REQUIRED ACTION:
Return the lines below exactly as they appear, please, starting with the first and ending with the one that contains "Your job is to locate the grey wrist".

EXTRACTED MATERIAL:

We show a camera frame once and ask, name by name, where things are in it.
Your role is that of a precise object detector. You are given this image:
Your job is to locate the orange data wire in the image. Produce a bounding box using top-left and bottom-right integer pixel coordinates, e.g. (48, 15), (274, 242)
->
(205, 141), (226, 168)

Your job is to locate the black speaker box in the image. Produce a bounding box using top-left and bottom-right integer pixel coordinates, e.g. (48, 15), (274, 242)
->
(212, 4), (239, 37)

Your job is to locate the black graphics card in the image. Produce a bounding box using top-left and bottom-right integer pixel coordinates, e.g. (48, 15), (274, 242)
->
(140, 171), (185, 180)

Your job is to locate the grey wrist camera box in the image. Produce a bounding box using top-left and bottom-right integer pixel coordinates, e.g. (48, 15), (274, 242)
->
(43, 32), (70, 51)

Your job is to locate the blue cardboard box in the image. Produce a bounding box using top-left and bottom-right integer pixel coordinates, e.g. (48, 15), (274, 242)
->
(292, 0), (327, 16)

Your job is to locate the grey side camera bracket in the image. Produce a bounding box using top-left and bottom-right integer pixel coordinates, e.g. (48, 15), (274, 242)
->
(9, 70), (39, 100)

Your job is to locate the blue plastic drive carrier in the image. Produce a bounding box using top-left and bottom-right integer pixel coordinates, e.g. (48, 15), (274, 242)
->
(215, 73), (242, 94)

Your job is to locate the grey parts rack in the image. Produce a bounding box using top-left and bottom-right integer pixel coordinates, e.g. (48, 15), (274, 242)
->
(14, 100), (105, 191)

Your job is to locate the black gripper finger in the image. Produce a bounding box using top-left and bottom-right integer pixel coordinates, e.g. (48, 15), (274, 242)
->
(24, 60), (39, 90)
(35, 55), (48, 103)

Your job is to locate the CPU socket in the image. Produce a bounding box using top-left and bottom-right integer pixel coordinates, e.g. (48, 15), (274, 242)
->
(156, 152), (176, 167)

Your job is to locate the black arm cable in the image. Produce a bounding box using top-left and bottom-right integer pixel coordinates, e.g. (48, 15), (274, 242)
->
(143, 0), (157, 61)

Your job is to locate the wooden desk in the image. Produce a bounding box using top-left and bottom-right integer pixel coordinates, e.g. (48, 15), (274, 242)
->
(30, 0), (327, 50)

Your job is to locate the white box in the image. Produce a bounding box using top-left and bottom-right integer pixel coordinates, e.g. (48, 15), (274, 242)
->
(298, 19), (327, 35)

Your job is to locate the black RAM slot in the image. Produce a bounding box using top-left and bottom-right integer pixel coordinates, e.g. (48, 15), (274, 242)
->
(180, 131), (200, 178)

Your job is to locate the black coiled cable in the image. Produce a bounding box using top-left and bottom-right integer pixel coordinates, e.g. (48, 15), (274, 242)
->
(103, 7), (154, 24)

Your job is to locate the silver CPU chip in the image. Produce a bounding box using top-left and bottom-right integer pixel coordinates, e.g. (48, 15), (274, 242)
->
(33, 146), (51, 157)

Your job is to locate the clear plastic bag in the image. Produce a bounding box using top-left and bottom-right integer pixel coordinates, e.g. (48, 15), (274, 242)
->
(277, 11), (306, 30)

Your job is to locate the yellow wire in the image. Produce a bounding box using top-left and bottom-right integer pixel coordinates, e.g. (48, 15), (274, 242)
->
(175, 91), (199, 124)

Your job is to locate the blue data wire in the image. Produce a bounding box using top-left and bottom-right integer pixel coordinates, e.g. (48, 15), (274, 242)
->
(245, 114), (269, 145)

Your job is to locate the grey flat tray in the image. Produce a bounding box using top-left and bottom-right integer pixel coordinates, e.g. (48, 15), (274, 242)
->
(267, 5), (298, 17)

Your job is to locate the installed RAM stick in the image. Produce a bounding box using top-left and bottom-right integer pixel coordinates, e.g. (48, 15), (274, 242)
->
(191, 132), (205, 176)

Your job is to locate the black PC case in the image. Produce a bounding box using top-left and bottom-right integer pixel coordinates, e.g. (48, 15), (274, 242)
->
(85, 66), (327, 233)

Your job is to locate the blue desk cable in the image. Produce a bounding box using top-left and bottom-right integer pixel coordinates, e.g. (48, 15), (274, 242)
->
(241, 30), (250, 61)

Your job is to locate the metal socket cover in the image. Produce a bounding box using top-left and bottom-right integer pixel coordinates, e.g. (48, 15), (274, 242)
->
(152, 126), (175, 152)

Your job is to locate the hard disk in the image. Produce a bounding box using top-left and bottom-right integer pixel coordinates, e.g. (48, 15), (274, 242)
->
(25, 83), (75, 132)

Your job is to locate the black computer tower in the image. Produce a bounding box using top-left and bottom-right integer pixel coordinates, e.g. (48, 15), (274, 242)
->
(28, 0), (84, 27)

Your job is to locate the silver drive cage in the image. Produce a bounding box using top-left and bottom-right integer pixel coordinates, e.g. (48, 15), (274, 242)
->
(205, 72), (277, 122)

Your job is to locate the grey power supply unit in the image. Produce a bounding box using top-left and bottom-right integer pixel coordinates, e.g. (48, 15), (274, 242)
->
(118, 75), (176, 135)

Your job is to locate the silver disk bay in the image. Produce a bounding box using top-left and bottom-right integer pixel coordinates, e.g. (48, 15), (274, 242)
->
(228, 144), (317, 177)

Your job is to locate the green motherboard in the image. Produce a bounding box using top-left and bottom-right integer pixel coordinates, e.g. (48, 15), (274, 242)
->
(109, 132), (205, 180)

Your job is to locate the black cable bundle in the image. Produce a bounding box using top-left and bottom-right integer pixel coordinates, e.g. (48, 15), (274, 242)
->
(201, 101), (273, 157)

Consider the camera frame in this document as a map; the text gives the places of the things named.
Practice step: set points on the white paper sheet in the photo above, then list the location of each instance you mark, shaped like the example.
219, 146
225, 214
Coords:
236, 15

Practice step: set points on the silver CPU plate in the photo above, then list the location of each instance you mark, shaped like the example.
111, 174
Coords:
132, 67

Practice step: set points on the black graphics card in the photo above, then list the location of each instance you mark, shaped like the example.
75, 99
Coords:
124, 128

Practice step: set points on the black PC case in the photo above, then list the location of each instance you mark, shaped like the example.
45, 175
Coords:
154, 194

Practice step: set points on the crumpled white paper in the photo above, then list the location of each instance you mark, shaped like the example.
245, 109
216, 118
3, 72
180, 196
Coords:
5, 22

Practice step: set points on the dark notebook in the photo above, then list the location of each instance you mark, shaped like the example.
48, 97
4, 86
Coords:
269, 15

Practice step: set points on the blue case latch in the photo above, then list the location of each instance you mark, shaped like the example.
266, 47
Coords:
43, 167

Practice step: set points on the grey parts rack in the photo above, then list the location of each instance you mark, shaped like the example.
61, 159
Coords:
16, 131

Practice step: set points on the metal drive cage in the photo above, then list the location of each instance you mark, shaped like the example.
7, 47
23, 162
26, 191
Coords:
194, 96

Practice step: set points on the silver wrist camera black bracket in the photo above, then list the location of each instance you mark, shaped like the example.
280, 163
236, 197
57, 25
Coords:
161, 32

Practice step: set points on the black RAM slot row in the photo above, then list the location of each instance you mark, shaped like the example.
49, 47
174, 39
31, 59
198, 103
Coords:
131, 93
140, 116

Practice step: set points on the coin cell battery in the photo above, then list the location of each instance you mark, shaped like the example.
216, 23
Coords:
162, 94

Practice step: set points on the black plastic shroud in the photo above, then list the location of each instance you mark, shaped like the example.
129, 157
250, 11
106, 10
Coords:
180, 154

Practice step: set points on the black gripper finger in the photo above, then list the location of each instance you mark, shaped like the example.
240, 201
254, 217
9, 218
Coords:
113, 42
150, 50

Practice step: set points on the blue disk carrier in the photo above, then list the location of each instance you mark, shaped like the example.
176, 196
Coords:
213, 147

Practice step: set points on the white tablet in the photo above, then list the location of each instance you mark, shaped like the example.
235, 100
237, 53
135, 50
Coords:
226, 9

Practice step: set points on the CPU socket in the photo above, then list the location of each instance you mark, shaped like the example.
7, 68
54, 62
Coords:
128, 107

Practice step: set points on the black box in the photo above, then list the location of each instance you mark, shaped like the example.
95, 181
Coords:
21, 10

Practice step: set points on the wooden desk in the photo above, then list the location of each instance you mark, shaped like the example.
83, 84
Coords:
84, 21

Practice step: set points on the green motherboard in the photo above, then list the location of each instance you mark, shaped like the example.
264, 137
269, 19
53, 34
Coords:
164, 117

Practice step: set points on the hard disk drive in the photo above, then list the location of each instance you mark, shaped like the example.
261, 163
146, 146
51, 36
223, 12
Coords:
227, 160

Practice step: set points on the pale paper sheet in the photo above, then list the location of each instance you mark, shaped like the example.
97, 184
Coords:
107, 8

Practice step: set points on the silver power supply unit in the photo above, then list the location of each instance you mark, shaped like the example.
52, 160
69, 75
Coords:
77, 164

EXPECTED ANSWER:
We show a camera frame once and ask, name by name, where things are in it.
Your role is that of a precise object detector. You are given this image:
Your job is to locate the orange data wire in the image. Produce a bounding box using top-left and bottom-right integer pixel coordinates, e.g. (48, 15), (274, 242)
->
(205, 141), (226, 168)

Your job is to locate the black speaker box in the image. Produce a bounding box using top-left and bottom-right integer pixel coordinates, e.g. (48, 15), (274, 242)
->
(212, 4), (239, 37)

Your job is to locate the black graphics card in the image. Produce a bounding box using top-left and bottom-right integer pixel coordinates, e.g. (48, 15), (274, 242)
->
(140, 171), (185, 180)

Your job is to locate the grey wrist camera box in the image. Produce a bounding box using top-left and bottom-right integer pixel coordinates, e.g. (48, 15), (274, 242)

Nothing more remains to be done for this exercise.